In the last few months, EHV-1 cases have been identified in several states throughout the U.S.
“With summer coming, many horses will be moving to events around the region,” said State Veterinarian Dr. Susan Keller. “Care should be taken when co-mingling horses to minimize the chances of contracting the disease.”
EHV-1 can be spread through the air, contaminated equipment, clothing and hands. Biosecurity measures that can reduce the risk of spreading the disease include avoiding shared food or water containers and preventing nose-to-nose contact.
Out-of-state horses and other equines entering North Dakota for any length of time must be accompanied by a certificate of veterinary inspection, also known as a health certificate.
“Certificates of veterinary inspection reduce the risk of introduction of the disease and help us better monitor the movement of equines into North Dakota,” said Dr. Keller. “We use that information to report disease risks and findings to veterinarians and horse owners in North Dakota.”

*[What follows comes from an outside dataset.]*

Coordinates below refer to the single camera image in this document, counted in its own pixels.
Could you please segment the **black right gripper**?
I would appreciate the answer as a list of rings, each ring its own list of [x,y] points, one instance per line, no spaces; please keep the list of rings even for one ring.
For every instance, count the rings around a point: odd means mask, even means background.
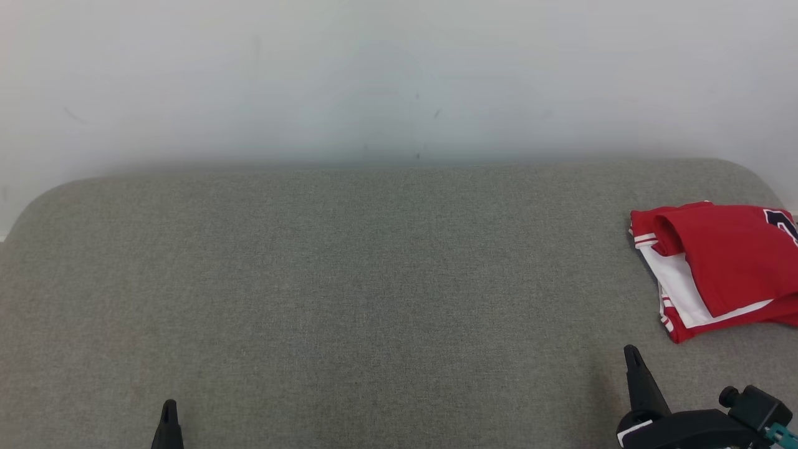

EHV-1 can cause respiratory disease, abortion, neonatal death and sometimes the neurologic form of the disease, equine herpesvirus myeloencephalopathy (EHM). Vaccines are available for the respiratory and abortion forms of EHV-1. They do not reliably prevent the neurologic form, but offer some level of protection.
Although highly infectious and contagious among horses, EHV-1 poses no threat to human health.